Instructions to follow.
Within the material below, transcribe exactly the lines from the one holding "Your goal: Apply" through the one holding "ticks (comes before", keeping both ends and skipping the rest.

Records for processing.
*** Begin section ***
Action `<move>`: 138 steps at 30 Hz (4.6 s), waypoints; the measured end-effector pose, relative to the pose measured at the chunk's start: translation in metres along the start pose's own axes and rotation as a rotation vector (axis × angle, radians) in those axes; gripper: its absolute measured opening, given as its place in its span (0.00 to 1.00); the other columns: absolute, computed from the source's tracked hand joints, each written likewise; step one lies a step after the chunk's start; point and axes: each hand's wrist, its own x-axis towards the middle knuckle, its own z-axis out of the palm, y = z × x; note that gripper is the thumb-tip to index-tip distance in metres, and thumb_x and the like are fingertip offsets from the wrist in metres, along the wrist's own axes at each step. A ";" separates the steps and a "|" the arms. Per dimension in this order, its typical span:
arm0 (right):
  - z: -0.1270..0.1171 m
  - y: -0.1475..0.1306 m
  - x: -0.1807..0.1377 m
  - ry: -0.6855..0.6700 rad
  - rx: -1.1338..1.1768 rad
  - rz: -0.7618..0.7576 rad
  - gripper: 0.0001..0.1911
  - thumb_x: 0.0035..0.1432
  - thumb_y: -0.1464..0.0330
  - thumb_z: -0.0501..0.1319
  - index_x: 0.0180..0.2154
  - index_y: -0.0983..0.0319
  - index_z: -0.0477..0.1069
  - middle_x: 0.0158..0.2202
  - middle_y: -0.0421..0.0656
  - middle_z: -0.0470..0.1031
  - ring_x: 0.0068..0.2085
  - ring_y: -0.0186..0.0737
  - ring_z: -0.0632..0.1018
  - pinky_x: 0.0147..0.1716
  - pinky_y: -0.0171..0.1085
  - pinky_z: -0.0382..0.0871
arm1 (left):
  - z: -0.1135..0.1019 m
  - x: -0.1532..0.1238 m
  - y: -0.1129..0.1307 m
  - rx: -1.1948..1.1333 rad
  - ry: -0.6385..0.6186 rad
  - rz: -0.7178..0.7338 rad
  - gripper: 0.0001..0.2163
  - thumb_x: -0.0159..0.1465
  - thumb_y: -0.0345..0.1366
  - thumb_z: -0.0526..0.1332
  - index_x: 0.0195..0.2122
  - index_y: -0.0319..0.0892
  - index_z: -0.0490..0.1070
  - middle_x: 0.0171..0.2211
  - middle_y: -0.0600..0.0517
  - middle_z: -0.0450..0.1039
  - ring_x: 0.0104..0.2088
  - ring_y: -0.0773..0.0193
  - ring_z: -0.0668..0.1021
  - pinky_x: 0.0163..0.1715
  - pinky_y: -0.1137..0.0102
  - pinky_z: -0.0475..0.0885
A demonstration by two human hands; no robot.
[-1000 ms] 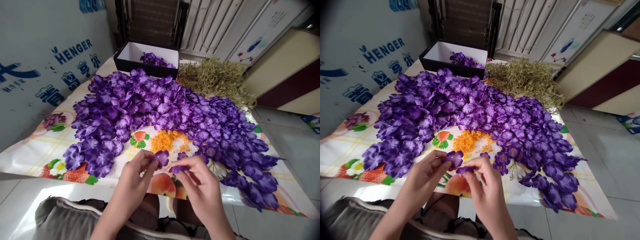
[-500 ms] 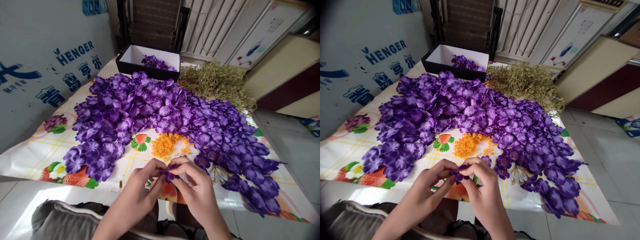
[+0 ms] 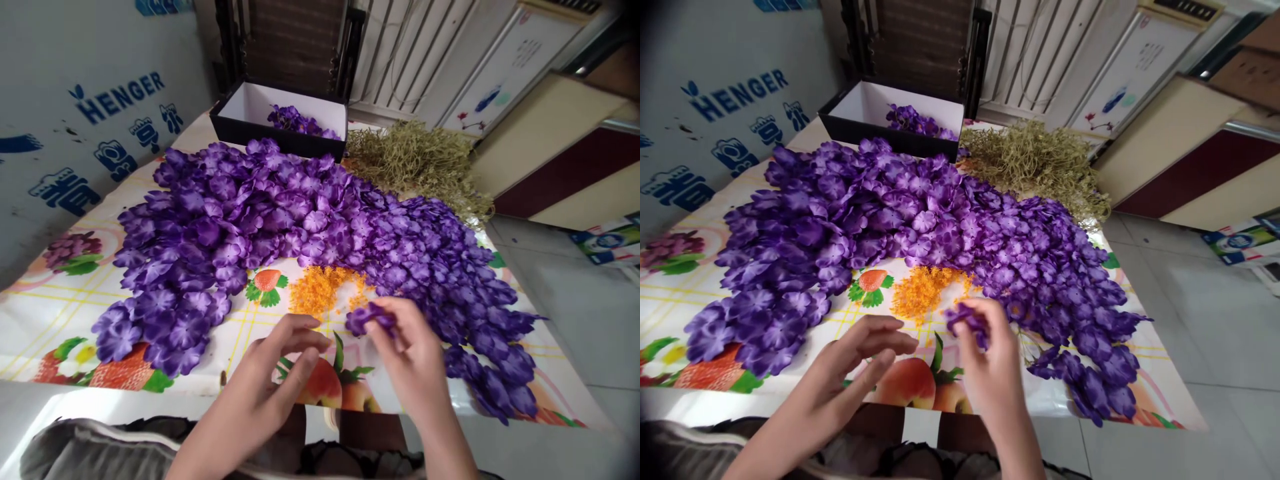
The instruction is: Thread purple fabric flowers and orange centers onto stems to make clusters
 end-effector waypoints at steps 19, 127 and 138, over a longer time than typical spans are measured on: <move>0.012 0.034 0.026 -0.061 -0.548 -0.164 0.12 0.53 0.81 0.54 0.27 0.60 0.69 0.30 0.46 0.74 0.32 0.47 0.73 0.33 0.43 0.65 | 0.003 0.015 -0.002 0.164 0.032 -0.023 0.08 0.69 0.38 0.50 0.43 0.45 0.67 0.41 0.49 0.76 0.42 0.60 0.77 0.42 0.68 0.69; 0.013 -0.020 -0.020 -0.309 0.169 -0.112 0.14 0.60 0.75 0.57 0.45 0.52 0.62 0.39 0.39 0.70 0.41 0.37 0.74 0.41 0.35 0.69 | 0.008 0.002 0.007 -0.140 -0.049 0.035 0.09 0.68 0.32 0.54 0.43 0.46 0.73 0.37 0.54 0.79 0.37 0.65 0.79 0.38 0.73 0.72; 0.023 -0.010 -0.004 -0.319 0.330 0.028 0.01 0.60 0.68 0.58 0.35 0.57 0.65 0.33 0.40 0.72 0.38 0.39 0.77 0.38 0.36 0.71 | -0.004 0.042 -0.016 0.325 0.517 0.164 0.06 0.67 0.31 0.53 0.39 0.41 0.68 0.36 0.48 0.76 0.38 0.61 0.78 0.41 0.67 0.72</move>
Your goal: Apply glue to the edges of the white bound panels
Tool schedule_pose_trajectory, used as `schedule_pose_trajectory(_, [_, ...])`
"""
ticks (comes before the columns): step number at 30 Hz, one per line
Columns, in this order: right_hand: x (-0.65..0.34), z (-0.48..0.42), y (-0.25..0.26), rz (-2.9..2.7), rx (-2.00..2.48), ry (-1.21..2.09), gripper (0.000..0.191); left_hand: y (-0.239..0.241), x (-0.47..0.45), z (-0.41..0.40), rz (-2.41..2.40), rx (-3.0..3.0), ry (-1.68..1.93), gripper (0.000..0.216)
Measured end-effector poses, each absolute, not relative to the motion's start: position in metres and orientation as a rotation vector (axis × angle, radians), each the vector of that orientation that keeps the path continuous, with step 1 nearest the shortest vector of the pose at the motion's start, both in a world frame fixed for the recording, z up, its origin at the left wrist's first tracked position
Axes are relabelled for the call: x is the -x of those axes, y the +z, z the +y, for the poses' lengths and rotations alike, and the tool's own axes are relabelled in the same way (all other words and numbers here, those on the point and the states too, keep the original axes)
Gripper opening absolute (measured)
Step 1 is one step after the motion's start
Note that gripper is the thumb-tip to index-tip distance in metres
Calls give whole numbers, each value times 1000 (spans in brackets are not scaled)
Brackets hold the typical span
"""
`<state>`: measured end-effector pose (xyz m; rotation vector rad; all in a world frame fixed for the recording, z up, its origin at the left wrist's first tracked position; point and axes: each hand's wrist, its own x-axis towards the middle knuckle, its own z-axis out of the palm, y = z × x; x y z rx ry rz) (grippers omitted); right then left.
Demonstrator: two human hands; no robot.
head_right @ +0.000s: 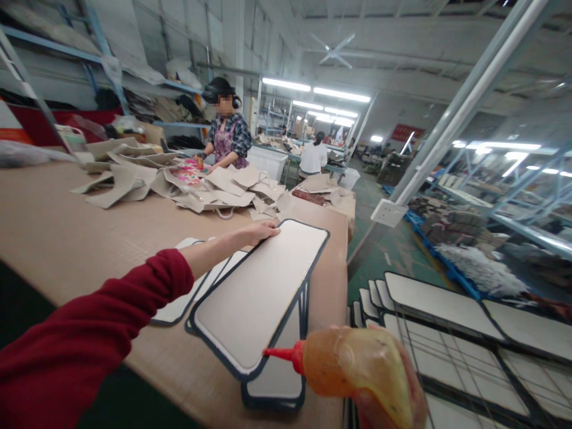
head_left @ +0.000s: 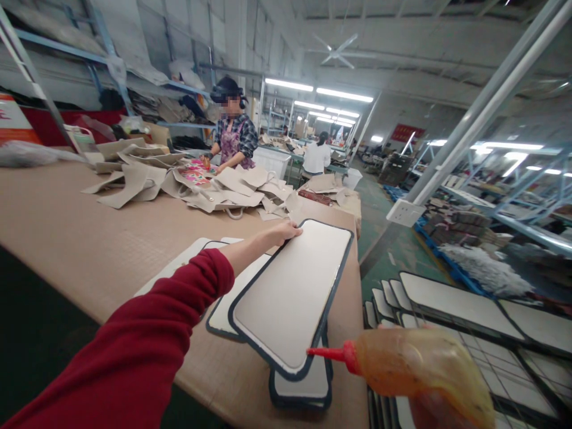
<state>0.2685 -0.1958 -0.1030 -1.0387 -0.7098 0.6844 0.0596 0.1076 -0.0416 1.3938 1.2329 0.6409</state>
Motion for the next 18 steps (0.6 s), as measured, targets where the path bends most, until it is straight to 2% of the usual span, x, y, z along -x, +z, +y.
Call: schedule_pose_trajectory(18, [-264,-206,-110,-706,1026,660,67,-53,-47,128,1262,-1291,760,10])
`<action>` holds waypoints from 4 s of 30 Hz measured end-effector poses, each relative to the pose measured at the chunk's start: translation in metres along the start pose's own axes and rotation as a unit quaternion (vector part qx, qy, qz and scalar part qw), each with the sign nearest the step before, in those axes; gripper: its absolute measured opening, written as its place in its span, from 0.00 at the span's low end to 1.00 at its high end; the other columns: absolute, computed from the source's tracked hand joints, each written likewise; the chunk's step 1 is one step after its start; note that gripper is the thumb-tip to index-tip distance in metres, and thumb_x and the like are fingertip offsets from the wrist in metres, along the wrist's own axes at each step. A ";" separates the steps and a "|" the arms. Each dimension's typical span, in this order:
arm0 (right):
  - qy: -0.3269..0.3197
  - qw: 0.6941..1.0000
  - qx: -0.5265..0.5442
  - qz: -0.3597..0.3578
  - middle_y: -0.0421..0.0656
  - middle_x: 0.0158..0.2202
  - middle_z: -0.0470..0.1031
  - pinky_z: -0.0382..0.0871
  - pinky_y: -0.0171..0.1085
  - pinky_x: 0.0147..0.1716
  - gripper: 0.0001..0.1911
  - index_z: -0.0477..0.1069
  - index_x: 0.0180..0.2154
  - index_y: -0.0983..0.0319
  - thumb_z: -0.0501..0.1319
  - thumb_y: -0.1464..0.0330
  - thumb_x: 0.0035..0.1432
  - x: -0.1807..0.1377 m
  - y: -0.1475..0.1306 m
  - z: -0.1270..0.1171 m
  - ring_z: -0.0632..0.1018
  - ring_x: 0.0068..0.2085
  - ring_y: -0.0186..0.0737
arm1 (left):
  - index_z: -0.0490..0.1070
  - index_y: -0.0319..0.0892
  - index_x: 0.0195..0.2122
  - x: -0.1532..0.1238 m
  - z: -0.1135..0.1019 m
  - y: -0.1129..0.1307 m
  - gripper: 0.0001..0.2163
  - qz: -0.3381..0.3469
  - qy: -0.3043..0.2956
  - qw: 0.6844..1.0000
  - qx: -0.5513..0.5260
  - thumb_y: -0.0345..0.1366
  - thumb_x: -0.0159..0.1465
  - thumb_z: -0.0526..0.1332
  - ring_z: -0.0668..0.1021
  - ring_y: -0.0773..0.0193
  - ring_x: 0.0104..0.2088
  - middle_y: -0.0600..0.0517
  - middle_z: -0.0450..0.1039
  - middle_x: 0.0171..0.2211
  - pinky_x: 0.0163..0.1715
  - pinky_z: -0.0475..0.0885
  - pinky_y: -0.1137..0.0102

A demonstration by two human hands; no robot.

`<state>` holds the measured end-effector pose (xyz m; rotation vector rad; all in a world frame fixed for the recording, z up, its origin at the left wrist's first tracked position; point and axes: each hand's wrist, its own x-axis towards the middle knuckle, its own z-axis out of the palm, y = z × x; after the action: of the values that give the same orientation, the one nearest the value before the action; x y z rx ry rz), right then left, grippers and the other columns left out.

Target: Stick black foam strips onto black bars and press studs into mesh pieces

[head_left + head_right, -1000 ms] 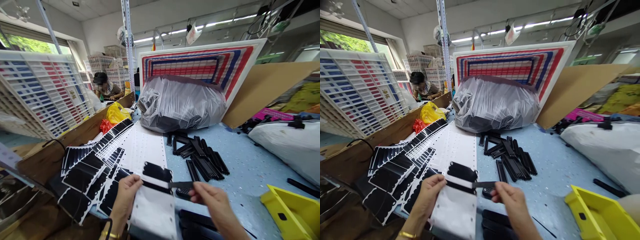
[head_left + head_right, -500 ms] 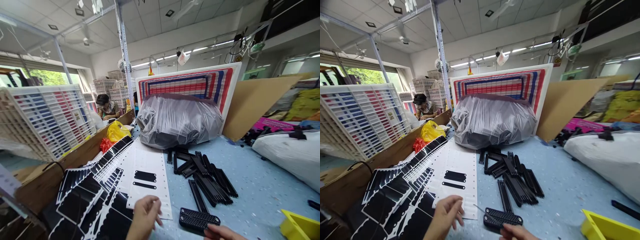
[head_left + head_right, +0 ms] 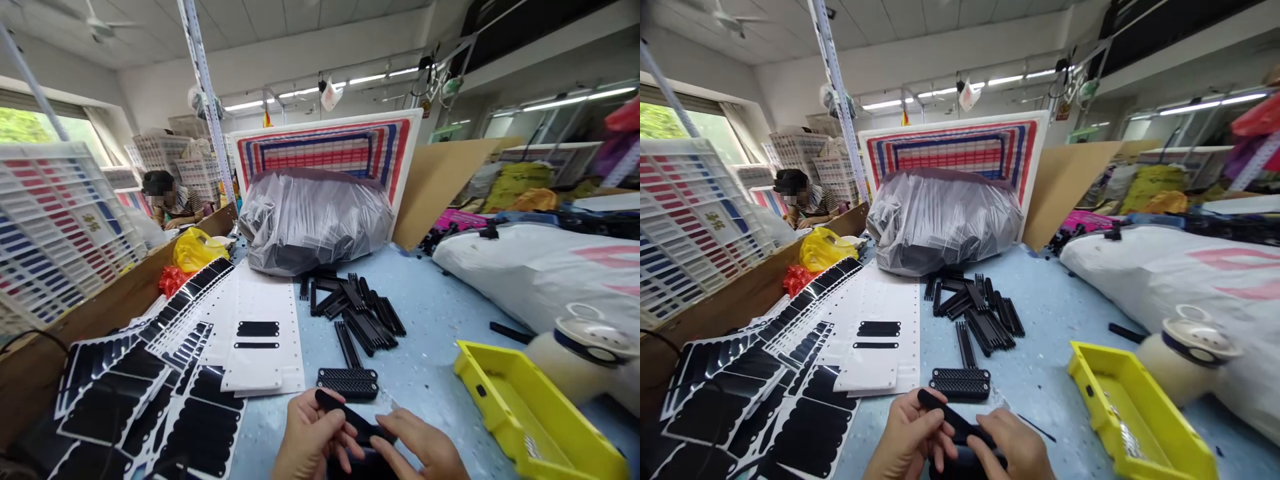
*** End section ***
Output for this task.
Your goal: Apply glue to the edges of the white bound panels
Tool schedule_pose_trajectory, used as `schedule_pose_trajectory(_, [_, ...])`
"""
ticks (comes before the columns): step number at 30 Hz, one per line

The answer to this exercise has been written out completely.